Bastl C P
J Clin Invest. 1987 Aug;80(2):348-56. doi: 10.1172/JCI113079.
A dose response curve for glucocorticoid-induced proximal and distal colonic cation transport in vivo was established in adrenalectomized rats. All doses (0.5-50 nmol/100 g body wt) stimulated sodium absorption. Distal sodium absorption did not saturate at dexamethasone levels that saturate the glucocorticoid receptor but also bind to greater than 35% of aldosterone receptors. Saturation of the pure glucocorticoid response occurred in both segments with RU26988, a synthetic glucocorticoid that does not occupy aldosterone receptors. Maximum velocities for pure glucocorticoid-induced sodium absorption were 15 and 16 mu eq/min per g dry tissue, and Michaelis constants (Km) were 4.2 and 4.6 X 10(-9) mol/liter for proximal and distal colon. Kms are similar to the dissociation constant for the colonic glucocorticoid receptor and too low for significant aldosterone receptor occupancy. Dexamethasone increased sodium absorption significantly within 30 min of injection, suggesting the response is not dependent on new protein synthesis. Similar time and dose responses in proximal and distal colon suggest glucocorticoids stimulate the same pathway in both segments.

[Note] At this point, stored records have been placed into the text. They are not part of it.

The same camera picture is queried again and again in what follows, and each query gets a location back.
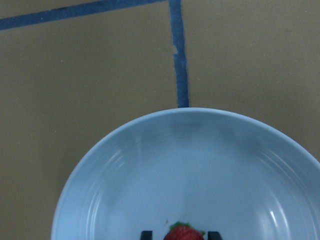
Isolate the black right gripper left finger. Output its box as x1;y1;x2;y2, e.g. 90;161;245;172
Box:
140;230;153;240

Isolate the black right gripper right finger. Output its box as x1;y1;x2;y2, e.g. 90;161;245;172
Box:
207;231;223;240

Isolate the red strawberry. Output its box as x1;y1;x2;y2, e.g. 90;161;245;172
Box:
163;221;206;240

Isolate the blue plate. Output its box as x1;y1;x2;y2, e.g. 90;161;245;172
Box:
51;108;320;240

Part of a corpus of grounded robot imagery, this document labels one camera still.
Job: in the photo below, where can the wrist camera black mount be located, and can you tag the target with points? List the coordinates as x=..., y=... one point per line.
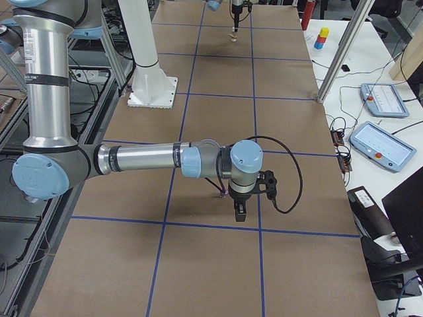
x=266, y=183

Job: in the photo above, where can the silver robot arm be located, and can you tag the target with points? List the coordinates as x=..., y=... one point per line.
x=53, y=161
x=215, y=4

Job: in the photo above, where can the black monitor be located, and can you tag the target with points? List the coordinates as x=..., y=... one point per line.
x=403, y=206

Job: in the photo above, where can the stacked colour blocks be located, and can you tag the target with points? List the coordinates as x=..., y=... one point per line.
x=321, y=38

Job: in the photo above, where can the orange circuit board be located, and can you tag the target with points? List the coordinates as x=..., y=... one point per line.
x=342, y=151

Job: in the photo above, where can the red cylinder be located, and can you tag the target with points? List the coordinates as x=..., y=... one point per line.
x=308, y=11

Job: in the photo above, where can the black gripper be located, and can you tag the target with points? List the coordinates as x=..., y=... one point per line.
x=236, y=15
x=240, y=199

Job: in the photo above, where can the aluminium frame post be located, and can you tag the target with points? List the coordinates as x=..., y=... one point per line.
x=347, y=39

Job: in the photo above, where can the near teach pendant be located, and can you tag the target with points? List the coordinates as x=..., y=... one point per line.
x=382, y=147

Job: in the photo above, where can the white PPR pipe fitting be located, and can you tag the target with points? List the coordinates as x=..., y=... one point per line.
x=233, y=36

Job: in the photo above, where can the teach pendant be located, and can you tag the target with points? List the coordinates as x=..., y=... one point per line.
x=382, y=147
x=383, y=100

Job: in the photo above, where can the far teach pendant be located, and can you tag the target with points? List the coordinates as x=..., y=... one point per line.
x=383, y=100

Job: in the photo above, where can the white pedestal column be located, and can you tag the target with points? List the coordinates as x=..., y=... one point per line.
x=150, y=86

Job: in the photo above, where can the black box with label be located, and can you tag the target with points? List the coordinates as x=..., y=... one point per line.
x=369, y=214

在肾上腺切除的大鼠体内建立了糖皮质激素诱导的近端和远端结肠阳离子转运的剂量反应曲线。所有剂量(0.5 - 50 nmol/100 g体重)均刺激钠吸收。在使糖皮质激素受体饱和但也与超过35%的醛固酮受体结合的地塞米松水平下,远端钠吸收并未饱和。使用RU26988(一种不占据醛固酮受体的合成糖皮质激素)时,在两个节段中均出现了纯糖皮质激素反应的饱和。纯糖皮质激素诱导的钠吸收的最大速度分别为每克干组织15和16 μeq/分钟,近端和远端结肠的米氏常数(Km)分别为4.2和4.6×10⁻⁹ mol/升。Km与结肠糖皮质激素受体的解离常数相似,对于显著占据醛固酮受体来说过低。地塞米松在注射后30分钟内显著增加钠吸收,表明该反应不依赖于新蛋白质合成。近端和远端结肠相似的时间和剂量反应表明糖皮质激素在两个节段中刺激相同的途径。